Report: Paying for Good Habits Doesn't Change Lives

March 31, 2010 - 8:25 AM
An experimental anti-poverty program that pays the poor for maintaining good health and living habits has not been life-changing.
New York (AP) - An experimental anti-poverty program that pays the poor for maintaining good habits -- $25 to $150 for things such as going to the dentist, staying on the job or opening a bank account -- has not been life-changing.
 
The cash incentives funded with private donations have helped some New Yorkers make better choices, but it has not encouraged young people to do better in school or adults to keep a job. And Mayor Michael Bloomberg said the incentives are not the answer to eradicating poverty.
 
The program, which will end as scheduled in August, "doesn't work in every case," Bloomberg said. "You always hope that you've come across a magic silver bullet and you never do.

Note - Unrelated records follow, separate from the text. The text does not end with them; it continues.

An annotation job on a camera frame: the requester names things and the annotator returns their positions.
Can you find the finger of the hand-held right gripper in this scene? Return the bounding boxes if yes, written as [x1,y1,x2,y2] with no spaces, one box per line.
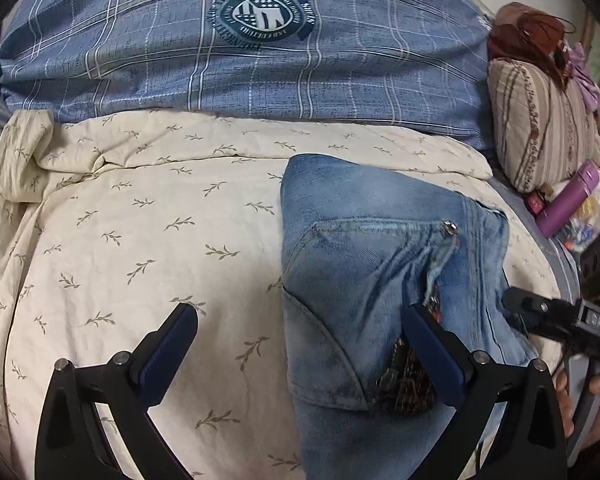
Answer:
[501,287,581,341]

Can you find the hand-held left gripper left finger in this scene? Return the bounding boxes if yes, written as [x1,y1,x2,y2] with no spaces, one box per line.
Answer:
[35,302,201,480]

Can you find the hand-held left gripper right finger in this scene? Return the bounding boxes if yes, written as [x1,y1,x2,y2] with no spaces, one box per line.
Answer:
[401,302,568,480]

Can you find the blue denim pants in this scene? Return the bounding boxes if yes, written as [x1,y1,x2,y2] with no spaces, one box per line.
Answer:
[280,154,546,480]

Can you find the cream leaf-print sheet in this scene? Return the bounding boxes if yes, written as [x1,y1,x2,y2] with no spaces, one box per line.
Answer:
[0,110,556,480]

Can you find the small red bottle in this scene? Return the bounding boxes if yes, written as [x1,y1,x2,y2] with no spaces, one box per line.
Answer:
[525,187,553,218]

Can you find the clear bag of colourful packets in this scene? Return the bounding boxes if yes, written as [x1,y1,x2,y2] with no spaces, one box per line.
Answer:
[555,180,600,256]

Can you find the purple bottle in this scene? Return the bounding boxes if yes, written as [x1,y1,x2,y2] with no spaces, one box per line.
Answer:
[535,161,600,238]

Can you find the striped floral pillow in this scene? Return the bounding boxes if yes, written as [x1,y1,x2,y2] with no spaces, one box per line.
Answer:
[487,57,600,193]

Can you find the purple cloth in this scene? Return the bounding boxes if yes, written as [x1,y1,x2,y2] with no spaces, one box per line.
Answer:
[565,42,600,111]

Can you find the shiny brown bag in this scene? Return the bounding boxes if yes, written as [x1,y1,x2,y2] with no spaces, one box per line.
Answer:
[487,2,576,91]

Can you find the blue plaid quilt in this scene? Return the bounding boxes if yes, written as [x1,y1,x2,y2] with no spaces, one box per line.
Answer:
[0,0,496,153]

You make progress incrementally, particularly when you're trying to focus on some of society's biggest problems."
 
The first analysis of New York's effort was released Tuesday by a nonprofit social policy research group called MDRC that also helped design the program. Researchers are also tracking a control group of another 2,400 families that do not receive payments.
 
New York City's program began in 2007 and has bestowed total of $14 million on 2,400 participating families. The average award per family was $3,000.
 
The payments, also known as conditional cash transfers, were modeled after successful similar programs in other countries, including Mexico and Brazil. The theory is that the cash rewards reduce immediate hardship for poor people while reinforcing small but significant actions they can take to improve their long-term stability.
 
Before the city took up the idea, it had never been attempted in the United States.
 
Participants were offered 22 different incentives to earn money, ranging in value from $20 to $600. Ninety-eight percent of all families earned at least one reward, but just 65 percent achieved payments in every period they were available.
 
When compared with the control group, 10 percent more families in the reward group had two dental visits per year, 1 percent more had health insurance, 20 percent more had bank accounts and 3 percent fewer used costly services like check cashing.
 
But fewer people in the reward group held jobs in the first year, and cash rewards had no effect on school performance or attendance for young children.
 
The rewards also had no effect on test scores or attendance for low-performing high school students, and made only modest differences for higher-achieving students.
 
Antonia Campbell, a 51-year-old mother of three who works as an administrative assistant, estimated she has earned between $5,000 and $6,000 in rewards, and said she believed cash incentive programs could inspire many others in tough financial situations.
 
"We still have so many people out there who have no incentive whatsoever, and maybe this would push them to do more for their kids, if not for themselves," Campbell said. "And in the midst of getting the money, they find out these are things they want to do."
 
Campbell earned some of her payments by taking her family to the doctor regularly and making sure her children did well in school.
 
She said it was difficult to earn the payments for attending parent-teacher conferences because she has two teenagers and a 7-year-old, so she had to split her time.
 
All participating families have household incomes at or below 130 percent of the federal poverty level. In 2007, when they began receiving payments, that equaled $22,301 for a family of three.
 
More than 80 percent of those enrolled are single-parent families, 47 percent are Hispanic and 51 percent are black. About half of the parents have not completed high school or earned a GED certificate.
 
The biggest winners were generally parents who were more educated, more likely to be working full-time already and more likely to be married.
 
Lawrence Mead, professor of politics and public policy at New York University, said the study shows that the incentive approach is "not a home run. People claim rewards for things they were already doing."
 
Bureaucratic hassles created by too many forms, and deadlines may have prevented some participants from taking full advantage of the program, officials said.
 
The program was always intended to have an expiration date, and payments will conclude as scheduled in August. The study will continue for several more years to evaluate the lasting results for participants.
 
Some of the reward categories were discontinued after the first or second year, either because so many families already participated in the activity, like having health insurance, or because they were one-time incentives, like the $50 payment for every child who got a library card.
 
Mexico's program, Oportunidades, began in rural areas and was later expanded to cities. It provides direct cash payments to extremely poor families. The program focuses on incentives for staying in school, preventive health care and good child nutrition.
 
Brazil's cash rewards have helped lift more than 19 million Brazilians out of poverty since the program was created in 2003, according to the private Getulio Vargas Foundation economic think tank. The government invested $10.3 billion in the effort last year.
 
One of the differences between cash incentives in those countries and in New York City, Bloomberg said, is that those nations tend to concentrate the effort on people in extreme poverty.
 
To qualify for Brazil's program, a family's income cannot be more than $78 a month.